The Bowling Green (Ohio) police caught four teenagers. They had gone chalking, a pastime described by a county prosecutor as “where you take chalk and write inappropriate words on a person’s driveway and sidewalk.” Two boys, 16, and 17, were charged in juvenile court with criminal mischief and ethnic intimidation.
“SMH, sounds like this is not a great neighborhood for African-Americans! We’re glad these kids got caught, hopefully they get that good a$$ whupping that should be coming to them!” said Bossip.
But Orr told the Toledo Blade that Bowling Green is a good place to live. “The community has reached out to me since all this has happened and offered kindness and support, and anger. No one has to really apologize for the actions of whoever [did this]. I know people here are genuine, and there’s no anger towards anyone here in Bowling Green.”
He called the graffiti “an issue of the heart,” and when the Blade asked what he meant by that, said (in part): “The heart is the seat of our emotions, and the Bible describes a man’s heart as ‘desperately wicked.’ I just think that when you deal with issues of race, they are deep-rooted issues. And God has to transform that heart, you have to see things in a different way”
He asked the prosecutor if he could meet with the boys, and that was arranged.
“They apologized. I accepted their apology,” said Orr. “God has forgiven me for my transgressions, and I believe young folks, they don’t always know the consequences of their actions or the power of words… I just hope from this point on they learn from it, and lead productive lives, and lives where they treat everyone with respect and love.”
Yup. They had to talk to the coach. I’m pretty sure the coach talked to them about God. (Also, the coach is 6’8”.) I’ll bet they felt lower than a mole-rat’s navel. As they should.

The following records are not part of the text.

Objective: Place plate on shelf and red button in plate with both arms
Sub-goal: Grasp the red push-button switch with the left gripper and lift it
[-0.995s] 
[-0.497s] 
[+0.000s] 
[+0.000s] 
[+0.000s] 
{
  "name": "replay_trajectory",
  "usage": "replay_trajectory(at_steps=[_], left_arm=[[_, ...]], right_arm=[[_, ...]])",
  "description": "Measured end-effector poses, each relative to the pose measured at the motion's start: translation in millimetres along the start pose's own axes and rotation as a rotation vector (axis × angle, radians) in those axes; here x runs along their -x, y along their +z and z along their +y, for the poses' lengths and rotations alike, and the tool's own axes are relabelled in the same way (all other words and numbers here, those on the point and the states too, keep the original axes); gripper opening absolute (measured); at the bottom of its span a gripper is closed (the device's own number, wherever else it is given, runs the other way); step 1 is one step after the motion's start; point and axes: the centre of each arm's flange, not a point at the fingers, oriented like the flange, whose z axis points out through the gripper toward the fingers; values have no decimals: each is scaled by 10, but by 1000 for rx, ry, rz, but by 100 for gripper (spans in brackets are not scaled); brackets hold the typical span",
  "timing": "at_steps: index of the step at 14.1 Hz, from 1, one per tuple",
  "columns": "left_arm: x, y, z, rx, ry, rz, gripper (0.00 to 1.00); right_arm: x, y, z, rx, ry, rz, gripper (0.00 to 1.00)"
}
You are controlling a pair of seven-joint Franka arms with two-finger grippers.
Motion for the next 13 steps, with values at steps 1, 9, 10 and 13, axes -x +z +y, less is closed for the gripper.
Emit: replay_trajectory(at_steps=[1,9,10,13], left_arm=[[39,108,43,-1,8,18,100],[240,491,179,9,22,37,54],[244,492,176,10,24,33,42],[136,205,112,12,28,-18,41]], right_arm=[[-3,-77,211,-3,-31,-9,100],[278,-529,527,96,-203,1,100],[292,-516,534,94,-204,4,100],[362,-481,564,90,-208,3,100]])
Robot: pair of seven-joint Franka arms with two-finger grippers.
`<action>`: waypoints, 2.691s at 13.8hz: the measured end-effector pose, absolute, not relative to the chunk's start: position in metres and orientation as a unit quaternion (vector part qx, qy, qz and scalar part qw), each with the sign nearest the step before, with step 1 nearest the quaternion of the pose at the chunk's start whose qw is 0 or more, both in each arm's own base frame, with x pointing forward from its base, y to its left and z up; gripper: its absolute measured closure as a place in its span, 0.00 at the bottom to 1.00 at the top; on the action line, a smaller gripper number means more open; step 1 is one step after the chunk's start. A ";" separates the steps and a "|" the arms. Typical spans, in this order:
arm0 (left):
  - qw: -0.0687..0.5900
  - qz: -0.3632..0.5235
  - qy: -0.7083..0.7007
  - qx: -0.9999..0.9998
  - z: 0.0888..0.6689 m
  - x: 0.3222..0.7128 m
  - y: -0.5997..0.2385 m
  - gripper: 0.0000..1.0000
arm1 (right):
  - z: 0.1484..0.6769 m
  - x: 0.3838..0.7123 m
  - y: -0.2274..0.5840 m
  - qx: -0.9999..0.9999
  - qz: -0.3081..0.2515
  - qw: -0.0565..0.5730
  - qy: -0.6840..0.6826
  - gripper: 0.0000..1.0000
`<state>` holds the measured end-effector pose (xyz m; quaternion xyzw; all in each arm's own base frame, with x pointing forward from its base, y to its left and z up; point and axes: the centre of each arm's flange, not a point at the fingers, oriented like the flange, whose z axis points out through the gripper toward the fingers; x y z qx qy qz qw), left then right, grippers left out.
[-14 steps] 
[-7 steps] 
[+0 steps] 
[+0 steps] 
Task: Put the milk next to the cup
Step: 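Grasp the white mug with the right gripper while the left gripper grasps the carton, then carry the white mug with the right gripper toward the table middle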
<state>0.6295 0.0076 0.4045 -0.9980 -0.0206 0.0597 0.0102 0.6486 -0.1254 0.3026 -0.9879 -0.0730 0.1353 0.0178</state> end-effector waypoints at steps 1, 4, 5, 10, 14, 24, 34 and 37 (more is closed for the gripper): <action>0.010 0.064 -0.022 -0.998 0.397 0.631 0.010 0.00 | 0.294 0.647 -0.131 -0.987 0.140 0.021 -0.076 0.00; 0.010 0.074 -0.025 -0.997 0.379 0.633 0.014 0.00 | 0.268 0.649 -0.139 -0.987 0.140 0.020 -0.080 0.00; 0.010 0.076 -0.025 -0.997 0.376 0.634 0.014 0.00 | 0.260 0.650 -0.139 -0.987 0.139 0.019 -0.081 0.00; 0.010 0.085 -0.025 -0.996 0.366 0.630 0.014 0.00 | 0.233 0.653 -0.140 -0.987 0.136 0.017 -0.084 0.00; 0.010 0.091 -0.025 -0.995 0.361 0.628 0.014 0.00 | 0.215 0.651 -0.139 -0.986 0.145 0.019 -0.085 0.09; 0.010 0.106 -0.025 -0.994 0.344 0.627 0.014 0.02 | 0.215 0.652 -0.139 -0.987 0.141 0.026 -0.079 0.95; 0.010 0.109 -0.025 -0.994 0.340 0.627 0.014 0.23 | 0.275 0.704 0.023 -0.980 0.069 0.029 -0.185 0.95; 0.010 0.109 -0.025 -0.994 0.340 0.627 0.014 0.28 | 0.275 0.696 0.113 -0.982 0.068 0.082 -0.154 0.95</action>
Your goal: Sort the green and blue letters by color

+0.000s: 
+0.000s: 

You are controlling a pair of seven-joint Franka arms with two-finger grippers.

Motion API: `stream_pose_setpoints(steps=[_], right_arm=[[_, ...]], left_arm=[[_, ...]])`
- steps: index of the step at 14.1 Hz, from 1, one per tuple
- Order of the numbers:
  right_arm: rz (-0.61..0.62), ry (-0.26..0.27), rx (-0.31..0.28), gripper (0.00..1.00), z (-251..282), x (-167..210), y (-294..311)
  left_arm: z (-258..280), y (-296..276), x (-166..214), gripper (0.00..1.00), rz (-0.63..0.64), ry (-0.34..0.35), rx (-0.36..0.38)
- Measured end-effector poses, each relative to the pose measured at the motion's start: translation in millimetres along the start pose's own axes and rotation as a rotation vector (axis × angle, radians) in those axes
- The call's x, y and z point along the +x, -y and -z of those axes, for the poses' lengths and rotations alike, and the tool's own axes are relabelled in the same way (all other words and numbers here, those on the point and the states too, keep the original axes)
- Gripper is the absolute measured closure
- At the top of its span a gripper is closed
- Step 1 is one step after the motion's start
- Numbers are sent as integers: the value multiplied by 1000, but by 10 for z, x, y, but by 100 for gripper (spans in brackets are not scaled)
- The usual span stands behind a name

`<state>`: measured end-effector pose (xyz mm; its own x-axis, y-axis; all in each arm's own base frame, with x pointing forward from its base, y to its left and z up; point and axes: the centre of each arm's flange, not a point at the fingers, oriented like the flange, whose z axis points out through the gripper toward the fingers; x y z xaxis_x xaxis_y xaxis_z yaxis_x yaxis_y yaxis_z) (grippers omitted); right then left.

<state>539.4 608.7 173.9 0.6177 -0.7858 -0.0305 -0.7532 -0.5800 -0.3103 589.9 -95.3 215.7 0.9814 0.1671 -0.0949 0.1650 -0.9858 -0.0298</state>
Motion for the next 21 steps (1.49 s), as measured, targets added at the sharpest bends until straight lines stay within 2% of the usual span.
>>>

On the criminal mischief charge, they were sentenced to community service and ordered to write a formal letter of apology to the Orr family. But based on Orr’s conversation, the ethnic intimidation charges were deferred for five months. If they behave themselves, the charges will be dropped.
Distressed neighbors offered apologies that Orr thought they didn’t owe. The teenagers who did owe apologies did a good enough job that Orr accepted their apologies and recommended (provisional) lenience.
As for Orr’s hope that the kids learn from this to treat everyone with respect and love, I think it might happen that way. It sounds like they had a good talk with the coach. But they won’t want to apologize to him again.
Wouldn’t it have been a whole lot better if these boys had learned respect at home, when the consequences for disrespect was a time out, or something similar? Parents should parent…
Louis Orr: 6’8,” speaks softly and carries a big… heart.
That’s an issue of the heart here, too. And hopefully those boys’ will grow three-sizes today, on account of someone giving them an undeserved second chance.